In DRF, ``checkpoint`` can be used to continue training on the same dataset for additional iterations, or continue training on new data for additional iterations.

**Note**: The following parameters cannot be modified during checkpointing:

- build_tree_one_node
- max_depth
- min_rows
- nbins
- nbins_cats
- nbins_top_level
- sample_rate

The following example demonstrates how to build a distributed random forest model that will later be used for checkpointing. This checkpoint example shows how to continue training on an existing model and also builds with new data. This example uses the cars dataset, which classifies whether or not a car is economical based on the car's displacement, power, weight, and acceleration, and the year it was made.
 
.. example-code::
  .. code-block:: r

    library(h2o)
    h2o.init()

    # Import the cars dataset.
    cars <- h2o.importFile("https://s3.amazonaws.com/h2o-public-test-data/smalldata/junit/cars_20mpg.csv")

    # Convert the response column to a factor
    cars["economy_20mpg"] <- as.factor(cars["economy_20mpg"])

    # Set the predictor names and the response column name
    predictors <- c("displacement","power","weight","acceleration","year")
    response <- "economy_20mpg"

    # Split the data into training and validation sets, and split
    # a piece off to demonstrate adding new data with checkpointing.
    # In a real world scenario, however, you would not have your
    # new data at this point.
    cars.split <- h2o.splitFrame(data = cars,ratios = c(0.7, 0.15), seed = 1234)
    train <- cars.split[[1]]
    valid <- cars.split[[2]]
    new_data <- cars.split[[3]]

    # Build the first DRF model, specifying the model_id so you can
    # indicate which model to use when you want to continue training.
    # We will use 1 tree to start off with and then build an additional
    # 9 trees with checkpointing.
    drf <- h2o.randomForest(model_id = 'drf',
                            x = predictors,
                            y = response,
                            training_frame = train,
                            validation_frame = valid,
                            ntrees = 1,
                            seed = 1234)

    print(h2o.mean_per_class_error(drf, valid=TRUE))
    [1] 0.09453782
    print(h2o.logloss(drf, valid=TRUE))
    [1] 3.597789

    # Checkpoint on the same dataset.
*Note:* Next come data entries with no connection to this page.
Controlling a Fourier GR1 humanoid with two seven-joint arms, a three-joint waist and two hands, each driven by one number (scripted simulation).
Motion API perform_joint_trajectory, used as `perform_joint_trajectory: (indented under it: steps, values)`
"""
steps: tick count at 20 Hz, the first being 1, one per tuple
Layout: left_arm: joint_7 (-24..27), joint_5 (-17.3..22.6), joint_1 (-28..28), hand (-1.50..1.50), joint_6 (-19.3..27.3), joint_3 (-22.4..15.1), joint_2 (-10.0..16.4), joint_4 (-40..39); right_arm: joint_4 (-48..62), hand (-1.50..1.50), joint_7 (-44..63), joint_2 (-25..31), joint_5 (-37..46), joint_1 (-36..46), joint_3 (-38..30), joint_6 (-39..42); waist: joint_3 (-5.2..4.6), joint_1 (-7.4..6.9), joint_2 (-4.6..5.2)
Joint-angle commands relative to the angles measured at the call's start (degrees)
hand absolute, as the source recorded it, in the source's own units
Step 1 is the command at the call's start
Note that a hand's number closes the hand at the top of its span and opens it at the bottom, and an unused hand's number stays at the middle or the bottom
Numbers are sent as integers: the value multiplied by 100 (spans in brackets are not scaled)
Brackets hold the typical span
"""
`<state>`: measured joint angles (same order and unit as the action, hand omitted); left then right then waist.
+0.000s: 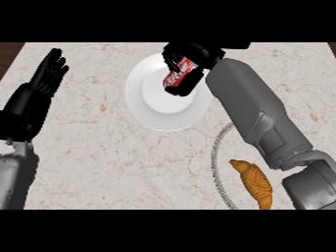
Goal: Pick the can from the placemat and place it in the plate
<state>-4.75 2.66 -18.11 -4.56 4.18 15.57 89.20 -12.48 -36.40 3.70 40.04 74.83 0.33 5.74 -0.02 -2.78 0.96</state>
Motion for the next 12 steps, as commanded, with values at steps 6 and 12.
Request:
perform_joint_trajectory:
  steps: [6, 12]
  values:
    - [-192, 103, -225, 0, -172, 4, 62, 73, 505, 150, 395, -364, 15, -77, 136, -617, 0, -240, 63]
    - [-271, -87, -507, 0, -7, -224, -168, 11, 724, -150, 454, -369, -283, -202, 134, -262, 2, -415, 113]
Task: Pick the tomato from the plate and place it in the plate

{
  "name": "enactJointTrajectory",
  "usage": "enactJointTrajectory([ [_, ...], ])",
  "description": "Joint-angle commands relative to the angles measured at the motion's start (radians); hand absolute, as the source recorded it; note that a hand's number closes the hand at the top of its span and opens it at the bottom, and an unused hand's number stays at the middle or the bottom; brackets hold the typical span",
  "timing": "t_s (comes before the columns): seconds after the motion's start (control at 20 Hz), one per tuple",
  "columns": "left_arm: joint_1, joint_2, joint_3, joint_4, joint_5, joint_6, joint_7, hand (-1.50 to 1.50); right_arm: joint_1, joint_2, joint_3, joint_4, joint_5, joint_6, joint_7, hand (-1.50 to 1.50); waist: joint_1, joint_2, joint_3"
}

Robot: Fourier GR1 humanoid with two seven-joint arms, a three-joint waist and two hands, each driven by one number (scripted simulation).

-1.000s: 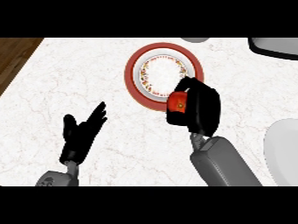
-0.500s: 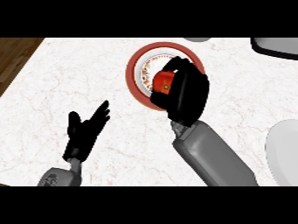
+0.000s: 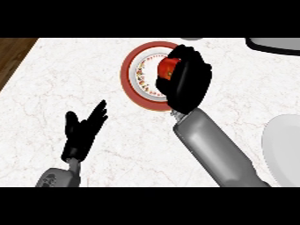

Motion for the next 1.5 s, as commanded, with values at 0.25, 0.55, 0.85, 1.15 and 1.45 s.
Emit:
enactJointTrajectory([
  [0.25, 0.024, 0.028, 0.037, -0.015, 0.013, -0.002, -0.018, 0.0, -0.02, 0.01, -0.077, 0.186, 0.107, -0.26, 0.23, 1.5, -0.031, 0.004, 0.003],
  [0.55, 0.034, 0.013, 0.031, -0.013, 0.014, 0.004, -0.012, 0.0, -0.098, 0.01, -0.182, 0.325, 0.103, -0.348, 0.182, 1.5, -0.044, 0.008, 0.003],
  [0.85, 0.019, -0.011, 0.009, -0.014, 0.002, 0.01, -0.021, 0.0, -0.121, 0.01, -0.292, 0.509, -0.099, -0.248, 0.118, -1.5, -0.029, 0.021, 0.003],
  [1.15, 0.01, 0.001, 0.015, -0.002, -0.002, -0.001, -0.025, 0.0, -0.157, 0.01, -0.27, 0.637, -0.382, -0.357, -0.064, -1.5, -0.014, 0.022, 0.005],
  [1.45, 0.036, 0.009, 0.021, -0.014, 0.018, -0.026, -0.034, 0.0, -0.139, 0.01, -0.228, 0.593, -0.518, -0.554, -0.273, -1.5, -0.015, 0.019, 0.006],
])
This shows how to train an additional
    # 9 trees on top of the first 1. To do this, set ntrees equal to 10.
    drf_continued <- h2o.randomForest(model_id = 'drf_continued',
                                      x = predictors,
                                      y = response,
                                      training_frame = train,
                                      validation_frame = valid,
                                      checkpoint = 'drf',
                                      ntrees = 10,
                                      seed = 1234)

    print(h2o.mean_per_class_error(drf_continued, valid=TRUE))
    [[1] 0.06512605
    print(h2o.logloss(drf_continued, valid=TRUE))
    [1] 0.1826136
    print(improvement_drf <- h2o.logloss(drf, valid=TRUE) - h2o.logloss(drf_continued, valid=TRUE))
    [1] 3.415176

    # Checkpoint on a new dataset. Notice that to train on new data, 
    # you set training_frame to new_data (not train) and leave the 
    # same dataset to use for validation.

    drf_newdata <- h2o.randomForest(model_id = 'drf_newdata',
                                    x = predictors,
                                    y = response,
                                    training_frame = new_data,
                                    validation_frame = valid,
                                    checkpoint = 'drf',
                                    ntrees = 15,
                                    seed = 1234)

    print(h2o.mean_per_class_error(drf_newdata, valid=TRUE))
    [1] 0.07142857
    print(h2o.logloss(drf_newdata, valid=TRUE))
    [1] 0.1767007
    print(improvement_drf <- h2o.logloss(drf, valid=TRUE) - h2o.logloss(drf_newdata, valid=TRUE))
    [1] 3.421088

  .. code-block:: python

    import h2o
    from h2o.estimators.random_forest import H2ORandomForestEstimator
    h2o.init()

    # Import the cars dataset.
    cars = h2o.import_file("https://s3.amazonaws.com/h2o-public-test-data/smalldata/junit/cars_20mpg.csv")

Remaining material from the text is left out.